Work order:
Each line from the start of the entries through the line that contains "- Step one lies" should be output exactly, please.
** Data supplied follows **
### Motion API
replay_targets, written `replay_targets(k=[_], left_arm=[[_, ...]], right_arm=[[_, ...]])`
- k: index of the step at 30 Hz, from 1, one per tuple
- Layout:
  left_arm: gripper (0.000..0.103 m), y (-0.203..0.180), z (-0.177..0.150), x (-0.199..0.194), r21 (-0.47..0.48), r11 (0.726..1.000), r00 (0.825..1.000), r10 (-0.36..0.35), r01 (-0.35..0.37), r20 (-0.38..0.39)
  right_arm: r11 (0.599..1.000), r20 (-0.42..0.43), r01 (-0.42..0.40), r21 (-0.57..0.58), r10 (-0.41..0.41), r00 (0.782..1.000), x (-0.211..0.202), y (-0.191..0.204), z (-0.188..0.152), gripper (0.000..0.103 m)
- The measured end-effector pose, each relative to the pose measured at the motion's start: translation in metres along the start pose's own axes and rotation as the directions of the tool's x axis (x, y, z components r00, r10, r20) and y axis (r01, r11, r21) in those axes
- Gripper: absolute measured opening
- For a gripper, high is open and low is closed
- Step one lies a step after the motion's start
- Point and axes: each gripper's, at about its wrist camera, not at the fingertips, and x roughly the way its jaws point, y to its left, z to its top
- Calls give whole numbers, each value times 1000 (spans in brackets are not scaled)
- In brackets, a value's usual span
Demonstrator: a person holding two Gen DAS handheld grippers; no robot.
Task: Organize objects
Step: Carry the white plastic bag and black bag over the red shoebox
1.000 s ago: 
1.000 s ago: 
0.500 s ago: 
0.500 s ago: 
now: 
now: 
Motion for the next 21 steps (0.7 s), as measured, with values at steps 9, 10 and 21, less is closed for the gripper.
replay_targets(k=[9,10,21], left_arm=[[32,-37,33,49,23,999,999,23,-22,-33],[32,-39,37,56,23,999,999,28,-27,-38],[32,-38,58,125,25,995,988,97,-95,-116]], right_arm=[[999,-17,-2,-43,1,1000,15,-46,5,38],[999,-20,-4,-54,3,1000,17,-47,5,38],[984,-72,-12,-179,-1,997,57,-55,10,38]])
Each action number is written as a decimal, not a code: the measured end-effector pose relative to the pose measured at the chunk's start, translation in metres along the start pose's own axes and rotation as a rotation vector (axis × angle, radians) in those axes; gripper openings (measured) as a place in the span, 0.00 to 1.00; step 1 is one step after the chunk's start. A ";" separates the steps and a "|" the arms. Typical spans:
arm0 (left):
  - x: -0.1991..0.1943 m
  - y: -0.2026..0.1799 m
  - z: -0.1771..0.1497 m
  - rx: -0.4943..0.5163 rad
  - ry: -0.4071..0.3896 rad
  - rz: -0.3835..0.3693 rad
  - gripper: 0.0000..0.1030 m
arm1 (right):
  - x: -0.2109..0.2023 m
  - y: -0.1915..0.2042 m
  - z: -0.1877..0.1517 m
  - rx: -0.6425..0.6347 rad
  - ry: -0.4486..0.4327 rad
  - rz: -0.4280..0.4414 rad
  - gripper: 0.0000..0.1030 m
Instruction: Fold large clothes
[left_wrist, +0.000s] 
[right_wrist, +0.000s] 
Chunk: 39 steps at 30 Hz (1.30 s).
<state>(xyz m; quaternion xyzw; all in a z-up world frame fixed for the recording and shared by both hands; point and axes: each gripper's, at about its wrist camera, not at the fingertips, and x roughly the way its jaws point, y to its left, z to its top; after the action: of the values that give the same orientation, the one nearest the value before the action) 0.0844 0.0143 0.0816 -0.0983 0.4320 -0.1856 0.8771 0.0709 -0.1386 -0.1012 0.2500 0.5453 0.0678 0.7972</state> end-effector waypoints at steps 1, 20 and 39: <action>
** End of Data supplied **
Output:
### Motion API
replay_targets, written `replay_targets(k=[_], left_arm=[[_, ...]], right_arm=[[_, ...]])`
- k: index of the step at 30 Hz, from 1, one per tuple
- Layout:
  left_arm: gripper (0.000..0.103 m), y (-0.203..0.180), z (-0.177..0.150), x (-0.199..0.194), r21 (-0.47..0.48), r11 (0.726..1.000), r00 (0.825..1.000), r10 (-0.36..0.35), r01 (-0.35..0.37), r20 (-0.38..0.39)
  right_arm: r11 (0.599..1.000), r20 (-0.42..0.43), r01 (-0.42..0.40), r21 (-0.57..0.58), r10 (-0.41..0.41), r00 (0.782..1.000), x (-0.211..0.202), y (-0.191..0.204), z (-0.188..0.152), gripper (0.000..0.103 m)
- The measured end-effector pose, each relative to the pose measured at the motion's start: translation in metres along the start pose's own axes and rotation as the directions of the tool's x axis (x, y, z components r00, r10, r20) and y axis (r01, r11, r21) in those axes
- Gripper: absolute measured opening
- For a gripper, high is open and low is closed
- Step one lies a step after the motion's start

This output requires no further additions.